Succulents that are not cacti include:
- Angelina stonecrop (Sedum rupestre Angelina)
- Autumn Joy stonecrop (Sedum Autumn Joy)
- Chocolate Drop stonecrop (Sedum Chocolate Drop)
- Purple ice plant (Delosperma cooperi)
- Hens and chicks (Sempervivum tectorum)
- Aloe vera (Aloe barbadensis)
- Agave (Agave americana)
Just so, what species is my succulent?
The best way to identify succulents is by their leaf shape and growth habit. Of course, fleshy leaves are what classifies succulents apart from other plants. Some succulent species have fleshy leaves that grow in a rosette shape, giving the plant a spiky look.
Similarly, is aloe vera a succulent or cactus?

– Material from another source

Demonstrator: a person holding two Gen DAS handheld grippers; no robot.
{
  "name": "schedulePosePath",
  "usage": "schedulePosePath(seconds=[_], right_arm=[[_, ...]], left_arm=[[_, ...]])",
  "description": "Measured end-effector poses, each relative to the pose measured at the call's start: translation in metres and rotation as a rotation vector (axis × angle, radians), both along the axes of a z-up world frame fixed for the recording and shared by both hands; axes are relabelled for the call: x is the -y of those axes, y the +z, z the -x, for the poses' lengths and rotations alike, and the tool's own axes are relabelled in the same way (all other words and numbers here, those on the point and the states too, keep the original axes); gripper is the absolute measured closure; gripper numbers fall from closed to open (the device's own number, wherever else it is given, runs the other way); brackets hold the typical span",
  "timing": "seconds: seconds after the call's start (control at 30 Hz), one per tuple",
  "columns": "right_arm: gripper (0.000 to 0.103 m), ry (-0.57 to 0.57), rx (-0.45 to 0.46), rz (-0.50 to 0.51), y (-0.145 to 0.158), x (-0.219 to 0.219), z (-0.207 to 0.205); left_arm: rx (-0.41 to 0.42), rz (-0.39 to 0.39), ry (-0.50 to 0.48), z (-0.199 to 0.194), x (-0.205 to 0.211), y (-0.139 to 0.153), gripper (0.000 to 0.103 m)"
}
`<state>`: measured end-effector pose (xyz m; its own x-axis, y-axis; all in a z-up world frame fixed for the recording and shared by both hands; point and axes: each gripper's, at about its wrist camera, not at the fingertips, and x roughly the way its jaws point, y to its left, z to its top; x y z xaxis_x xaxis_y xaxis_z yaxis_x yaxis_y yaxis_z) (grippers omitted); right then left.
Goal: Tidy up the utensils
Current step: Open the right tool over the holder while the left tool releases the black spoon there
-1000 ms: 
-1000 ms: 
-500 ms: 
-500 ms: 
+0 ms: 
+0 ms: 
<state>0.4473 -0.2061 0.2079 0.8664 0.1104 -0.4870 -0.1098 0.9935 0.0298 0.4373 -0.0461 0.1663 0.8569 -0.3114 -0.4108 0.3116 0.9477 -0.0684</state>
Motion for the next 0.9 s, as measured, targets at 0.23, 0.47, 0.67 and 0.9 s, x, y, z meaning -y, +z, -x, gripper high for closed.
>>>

Aloe vera plants are succulents, so use a well-draining potting mix, such as those made for cacti and succulents. Do not use gardening soil.
Is aloe a succulent?
As important as choosing the right soil, too much sunlight can kill these plants. And since (as previously noted) aloe plants are succulents—yes, like our beloved bunny succulents—they thrive in partial sunlight.
Desert cacti, forest cacti, and succulents can all be grown together. They make stunning displays for your houseplant collection. They don’t take a lot of care, but you still need to know what they like and need.
Cactus plural: Cacti is a noun. It is the plural form of cactus, which refers to members of a family of spiny plants. Cacti are famous for having sharp spines. They can survive extreme conditions by storing water in their stems for extended periods of time.
Not all succulents are thought to bring good fortune some of them are considered as a symbol of bad luck. Like succulents with thorns should not be placed indoors as they can be a source of bad luck according to the Feng Shui practice. … Placing a thorny succulent in your bedroom causes intimacy issues.